= Beginning of Section =
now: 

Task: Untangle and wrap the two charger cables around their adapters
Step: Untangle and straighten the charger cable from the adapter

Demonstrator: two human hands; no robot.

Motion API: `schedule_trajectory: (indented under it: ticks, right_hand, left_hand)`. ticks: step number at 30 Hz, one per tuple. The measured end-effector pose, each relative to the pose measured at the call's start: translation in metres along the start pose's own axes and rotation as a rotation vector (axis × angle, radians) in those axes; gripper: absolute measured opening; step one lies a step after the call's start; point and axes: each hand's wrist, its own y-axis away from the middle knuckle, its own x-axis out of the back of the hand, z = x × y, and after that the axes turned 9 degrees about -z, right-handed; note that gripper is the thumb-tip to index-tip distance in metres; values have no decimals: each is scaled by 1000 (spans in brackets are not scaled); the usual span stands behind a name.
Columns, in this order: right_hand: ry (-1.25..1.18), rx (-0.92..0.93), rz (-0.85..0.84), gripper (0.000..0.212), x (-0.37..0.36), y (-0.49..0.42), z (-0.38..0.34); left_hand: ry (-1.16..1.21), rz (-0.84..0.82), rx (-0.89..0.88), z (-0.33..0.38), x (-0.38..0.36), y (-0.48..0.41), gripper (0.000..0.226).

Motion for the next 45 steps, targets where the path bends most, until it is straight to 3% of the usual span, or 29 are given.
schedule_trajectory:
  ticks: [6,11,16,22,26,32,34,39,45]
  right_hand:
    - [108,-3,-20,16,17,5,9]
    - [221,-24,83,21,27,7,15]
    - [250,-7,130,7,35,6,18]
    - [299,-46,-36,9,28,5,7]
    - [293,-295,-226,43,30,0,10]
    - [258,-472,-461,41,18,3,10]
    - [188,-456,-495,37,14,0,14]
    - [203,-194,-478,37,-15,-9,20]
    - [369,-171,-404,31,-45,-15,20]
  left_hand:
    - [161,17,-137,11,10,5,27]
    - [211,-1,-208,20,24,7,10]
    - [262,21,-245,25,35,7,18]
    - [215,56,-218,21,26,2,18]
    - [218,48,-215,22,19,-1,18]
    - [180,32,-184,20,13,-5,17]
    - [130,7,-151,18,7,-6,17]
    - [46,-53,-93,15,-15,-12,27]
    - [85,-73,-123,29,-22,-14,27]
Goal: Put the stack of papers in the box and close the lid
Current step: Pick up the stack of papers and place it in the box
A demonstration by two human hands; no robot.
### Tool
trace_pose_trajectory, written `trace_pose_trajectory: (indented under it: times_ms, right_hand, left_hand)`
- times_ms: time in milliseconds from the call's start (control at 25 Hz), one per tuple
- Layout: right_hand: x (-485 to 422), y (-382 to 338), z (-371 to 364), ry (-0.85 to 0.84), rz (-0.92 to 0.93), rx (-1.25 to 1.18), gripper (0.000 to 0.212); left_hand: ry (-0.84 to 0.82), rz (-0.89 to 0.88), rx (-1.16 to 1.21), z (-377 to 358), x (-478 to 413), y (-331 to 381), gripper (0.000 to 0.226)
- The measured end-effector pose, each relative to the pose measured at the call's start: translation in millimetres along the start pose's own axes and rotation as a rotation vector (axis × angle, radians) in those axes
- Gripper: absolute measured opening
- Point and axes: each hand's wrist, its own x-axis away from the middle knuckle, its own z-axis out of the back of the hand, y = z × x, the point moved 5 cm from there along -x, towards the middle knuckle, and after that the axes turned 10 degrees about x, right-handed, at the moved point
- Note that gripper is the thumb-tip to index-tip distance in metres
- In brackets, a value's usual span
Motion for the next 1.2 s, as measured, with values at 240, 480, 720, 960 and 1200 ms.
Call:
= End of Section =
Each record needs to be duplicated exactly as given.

- **Written solution**:
now: 

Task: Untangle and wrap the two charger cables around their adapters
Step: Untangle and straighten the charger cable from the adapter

Demonstrator: two human hands; no robot.

Motion API: `schedule_trajectory: (indented under it: ticks, right_hand, left_hand)`. ticks: step number at 30 Hz, one per tuple. The measured end-effector pose, each relative to the pose measured at the call's start: translation in metres along the start pose's own axes and rotation as a rotation vector (axis × angle, radians) in those axes; gripper: absolute measured opening; step one lies a step after the call's start; point and axes: each hand's wrist, its own y-axis away from the middle knuckle, its own x-axis out of the back of the hand, z = x × y, and after that the axes turned 9 degrees about -z, right-handed; note that gripper is the thumb-tip to index-tip distance in metres; values have no decimals: each is scaled by 1000 (spans in brackets are not scaled); the usual span stands behind a name.
Columns, in this order: right_hand: ry (-1.25..1.18), rx (-0.92..0.93), rz (-0.85..0.84), gripper (0.000..0.212), x (-0.37..0.36), y (-0.49..0.42), z (-0.38..0.34); left_hand: ry (-1.16..1.21), rz (-0.84..0.82), rx (-0.89..0.88), z (-0.33..0.38), x (-0.38..0.36), y (-0.48..0.41), gripper (0.000..0.226).

Motion for the next 45 steps, targets where the path bends most, until it is straight to 3% of the usual span, or 29 are given.
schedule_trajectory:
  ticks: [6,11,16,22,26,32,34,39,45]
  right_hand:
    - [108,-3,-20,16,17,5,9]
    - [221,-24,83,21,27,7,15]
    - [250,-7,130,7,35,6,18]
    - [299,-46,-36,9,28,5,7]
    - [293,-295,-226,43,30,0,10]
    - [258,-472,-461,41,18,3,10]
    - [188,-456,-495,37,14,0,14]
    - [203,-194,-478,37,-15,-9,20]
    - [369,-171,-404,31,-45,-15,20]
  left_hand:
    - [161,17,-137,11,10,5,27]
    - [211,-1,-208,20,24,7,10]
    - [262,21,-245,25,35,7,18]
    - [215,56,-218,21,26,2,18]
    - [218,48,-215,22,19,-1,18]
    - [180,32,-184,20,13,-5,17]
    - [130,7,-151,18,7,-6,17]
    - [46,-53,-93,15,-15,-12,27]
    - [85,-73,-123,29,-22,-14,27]
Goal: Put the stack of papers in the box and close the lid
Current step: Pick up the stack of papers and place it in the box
A demonstration by two human hands; no robot.
### Tool
trace_pose_trajectory, written `trace_pose_trajectory: (indented under it: times_ms, right_hand, left_hand)`
- times_ms: time in milliseconds from the call's start (control at 25 Hz), one per tuple
- Layout: right_hand: x (-485 to 422), y (-382 to 338), z (-371 to 364), ry (-0.85 to 0.84), rz (-0.92 to 0.93), rx (-1.25 to 1.18), gripper (0.000 to 0.212); left_hand: ry (-0.84 to 0.82), rz (-0.89 to 0.88), rx (-1.16 to 1.21), z (-377 to 358), x (-478 to 413), y (-331 to 381), gripper (0.000 to 0.226)
- The measured end-effector pose, each relative to the pose measured at the call's start: translation in millimetres along the start pose's own axes and rotation as a rotation vector (axis × angle, radians) in those axes
- Gripper: absolute measured opening
- Point and axes: each hand's wrist, its own x-axis away from the middle knuckle, its own z-axis out of the back of the hand, y = z × x, the point moved 5 cm from there along -x, towards the middle knuckle, and after that the axes turned 10 degrees about x, right-handed, at the moved point
- Note that gripper is the thumb-tip to index-tip distance in metres
- In brackets, a value's usual span
Motion for the next 1.2 s, as measured, with values at 240, 480, 720, 960 and 1200 ms.
Call:

What has been written here completes the answer.